I would add that this focus has blunted Microsoft ability to overtake Oracle as the leader in enterprise databases. Oracle continues to have customers believe they can scale where others cannot (besides TeraData). Despite Microsoft’s continued improvements in this area and all start cast of database people (Gordon Bell, Dave Campbell, Bill Baker and the late Jim Gray). When I went into accounts they never knew or believed that SQL Server scaled beyond one terabyte. I attribute this to Oracles efforts to suppress it and Microsoft’s marketing inability to promote it.

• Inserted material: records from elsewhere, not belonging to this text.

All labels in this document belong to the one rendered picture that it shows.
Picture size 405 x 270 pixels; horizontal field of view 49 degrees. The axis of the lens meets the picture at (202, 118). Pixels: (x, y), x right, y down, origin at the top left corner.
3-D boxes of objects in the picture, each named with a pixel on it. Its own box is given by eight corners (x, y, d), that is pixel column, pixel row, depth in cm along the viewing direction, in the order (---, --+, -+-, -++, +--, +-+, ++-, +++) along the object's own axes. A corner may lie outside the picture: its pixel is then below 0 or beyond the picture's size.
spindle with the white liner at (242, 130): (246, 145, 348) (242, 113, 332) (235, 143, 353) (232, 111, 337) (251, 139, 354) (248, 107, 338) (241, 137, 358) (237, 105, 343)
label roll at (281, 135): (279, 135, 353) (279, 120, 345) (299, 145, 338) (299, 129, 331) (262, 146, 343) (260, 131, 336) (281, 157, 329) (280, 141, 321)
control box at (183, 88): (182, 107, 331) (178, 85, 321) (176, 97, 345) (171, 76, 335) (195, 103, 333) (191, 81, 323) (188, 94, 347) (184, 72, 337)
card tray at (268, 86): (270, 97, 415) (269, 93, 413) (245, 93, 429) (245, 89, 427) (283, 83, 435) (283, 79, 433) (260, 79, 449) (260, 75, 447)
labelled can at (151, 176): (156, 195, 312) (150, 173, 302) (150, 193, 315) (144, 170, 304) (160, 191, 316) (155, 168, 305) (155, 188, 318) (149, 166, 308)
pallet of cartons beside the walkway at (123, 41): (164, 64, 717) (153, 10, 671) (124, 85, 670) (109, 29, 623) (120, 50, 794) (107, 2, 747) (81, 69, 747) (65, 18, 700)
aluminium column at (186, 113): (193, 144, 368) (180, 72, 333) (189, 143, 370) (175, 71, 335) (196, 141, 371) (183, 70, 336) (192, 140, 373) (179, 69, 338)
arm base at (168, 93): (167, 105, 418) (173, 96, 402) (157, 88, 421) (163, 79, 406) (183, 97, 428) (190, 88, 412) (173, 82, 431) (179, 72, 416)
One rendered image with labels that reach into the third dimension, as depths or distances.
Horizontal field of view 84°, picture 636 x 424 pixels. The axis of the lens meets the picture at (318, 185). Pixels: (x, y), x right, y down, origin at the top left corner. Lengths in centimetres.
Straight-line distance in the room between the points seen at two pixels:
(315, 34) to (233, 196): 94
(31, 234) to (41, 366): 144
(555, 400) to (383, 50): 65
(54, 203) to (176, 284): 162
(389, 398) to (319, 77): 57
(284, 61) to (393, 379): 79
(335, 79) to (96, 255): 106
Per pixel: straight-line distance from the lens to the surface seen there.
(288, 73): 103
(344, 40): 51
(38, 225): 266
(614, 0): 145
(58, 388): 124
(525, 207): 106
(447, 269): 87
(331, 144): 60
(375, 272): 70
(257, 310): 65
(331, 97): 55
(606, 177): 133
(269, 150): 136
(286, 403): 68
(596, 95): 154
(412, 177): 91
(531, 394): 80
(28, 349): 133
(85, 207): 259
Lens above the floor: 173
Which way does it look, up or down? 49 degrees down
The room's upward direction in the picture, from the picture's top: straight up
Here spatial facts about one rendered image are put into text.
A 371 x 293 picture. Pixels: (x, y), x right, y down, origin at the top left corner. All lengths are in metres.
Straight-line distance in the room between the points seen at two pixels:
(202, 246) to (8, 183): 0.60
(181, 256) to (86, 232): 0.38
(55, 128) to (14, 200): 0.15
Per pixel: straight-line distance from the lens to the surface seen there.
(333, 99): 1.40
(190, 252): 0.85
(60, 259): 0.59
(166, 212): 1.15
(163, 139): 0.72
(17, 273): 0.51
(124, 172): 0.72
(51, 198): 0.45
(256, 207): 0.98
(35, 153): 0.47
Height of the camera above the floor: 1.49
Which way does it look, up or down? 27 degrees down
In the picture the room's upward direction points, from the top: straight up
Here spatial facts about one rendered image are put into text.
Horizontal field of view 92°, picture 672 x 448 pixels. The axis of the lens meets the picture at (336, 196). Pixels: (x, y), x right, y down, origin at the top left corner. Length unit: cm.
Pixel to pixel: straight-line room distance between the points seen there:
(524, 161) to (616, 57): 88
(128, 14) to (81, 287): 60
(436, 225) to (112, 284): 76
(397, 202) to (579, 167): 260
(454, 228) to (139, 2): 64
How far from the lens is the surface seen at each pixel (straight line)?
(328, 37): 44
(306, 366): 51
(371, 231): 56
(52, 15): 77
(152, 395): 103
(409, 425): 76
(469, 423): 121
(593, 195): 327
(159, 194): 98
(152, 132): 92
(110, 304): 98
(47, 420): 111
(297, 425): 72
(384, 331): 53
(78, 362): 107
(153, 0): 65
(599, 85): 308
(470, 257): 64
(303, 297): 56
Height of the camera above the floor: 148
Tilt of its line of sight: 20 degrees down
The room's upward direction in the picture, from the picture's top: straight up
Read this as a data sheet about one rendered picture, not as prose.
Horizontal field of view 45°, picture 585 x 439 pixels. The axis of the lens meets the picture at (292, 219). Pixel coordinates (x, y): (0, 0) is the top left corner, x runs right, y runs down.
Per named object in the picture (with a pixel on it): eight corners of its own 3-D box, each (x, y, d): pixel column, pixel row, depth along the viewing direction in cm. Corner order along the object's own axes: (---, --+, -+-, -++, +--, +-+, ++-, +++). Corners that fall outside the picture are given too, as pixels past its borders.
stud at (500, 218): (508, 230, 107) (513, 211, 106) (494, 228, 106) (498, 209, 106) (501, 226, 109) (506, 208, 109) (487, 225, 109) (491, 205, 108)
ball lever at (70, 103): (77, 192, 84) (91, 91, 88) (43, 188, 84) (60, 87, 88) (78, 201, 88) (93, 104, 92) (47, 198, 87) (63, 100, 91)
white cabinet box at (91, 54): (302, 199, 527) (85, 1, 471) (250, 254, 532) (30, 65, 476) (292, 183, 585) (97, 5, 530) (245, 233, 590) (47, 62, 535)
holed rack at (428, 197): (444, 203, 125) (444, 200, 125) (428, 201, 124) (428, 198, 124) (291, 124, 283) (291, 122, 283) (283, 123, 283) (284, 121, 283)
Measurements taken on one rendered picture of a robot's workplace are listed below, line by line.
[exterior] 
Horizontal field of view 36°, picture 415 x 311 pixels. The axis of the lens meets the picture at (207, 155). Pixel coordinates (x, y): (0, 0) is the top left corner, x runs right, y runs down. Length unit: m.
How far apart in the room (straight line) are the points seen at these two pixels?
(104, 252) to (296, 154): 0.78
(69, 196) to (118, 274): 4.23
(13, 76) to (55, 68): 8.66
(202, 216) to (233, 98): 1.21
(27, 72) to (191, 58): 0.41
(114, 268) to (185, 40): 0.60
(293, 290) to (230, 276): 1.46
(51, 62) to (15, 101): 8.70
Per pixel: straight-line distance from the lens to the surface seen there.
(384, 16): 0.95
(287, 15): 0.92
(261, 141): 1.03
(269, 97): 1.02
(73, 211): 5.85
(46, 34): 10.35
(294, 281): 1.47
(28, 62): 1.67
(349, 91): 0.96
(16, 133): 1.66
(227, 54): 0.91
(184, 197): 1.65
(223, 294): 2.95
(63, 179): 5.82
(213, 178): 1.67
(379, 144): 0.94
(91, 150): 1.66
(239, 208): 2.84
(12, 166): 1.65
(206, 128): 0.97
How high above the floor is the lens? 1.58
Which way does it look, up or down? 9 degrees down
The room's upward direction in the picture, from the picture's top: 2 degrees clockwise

Oracle like Microsoft has its own image problems. But when I look at Oracles competitive landscape it is not as broad a Microsoft’s and many of the competitor duels as partners like SAP and Salesforce.Com. They compete against Tibco in the middle tier, but Tibco is a big J2EE shop, so not all bad now that Oracle owns Java. Oracle has had its share of failures like when they were going to overtake Microsoft Exchange as an email platform Though I did find it humorous at an Exchange Conference they rolled up an espresso stand for attendees and provide free latte’s along with a promotion for their email system. They were also smart with Linux and XML. They jumped all over the Linux OS. The OS is free but pay Oracle. On XML I met with Microsoft guru and industry legend Don Box (Don was one of the people who wrote SOAP). Microsoft was just starting to jump on XML. We were prepping for a meeting with ATT Wireless and he was going to cover UDDI. He said , “Oracle is five years ahead of us”. I was depressed but when I guy like Don Box speaks it carries a large amount of weight. He did the whole presentation to ATT Wireless in Notepad. I was impressed.
There are many things to admire and despise about Oracle but in the end they have never wavered on their business and technical focus. They continue to lead in the database market after all these years. as I started the blog so many have competitors have come and gone over the course of time , but Oracle has always had the grit to survive. I have no doubt in ten years we will still be talking about Oracle.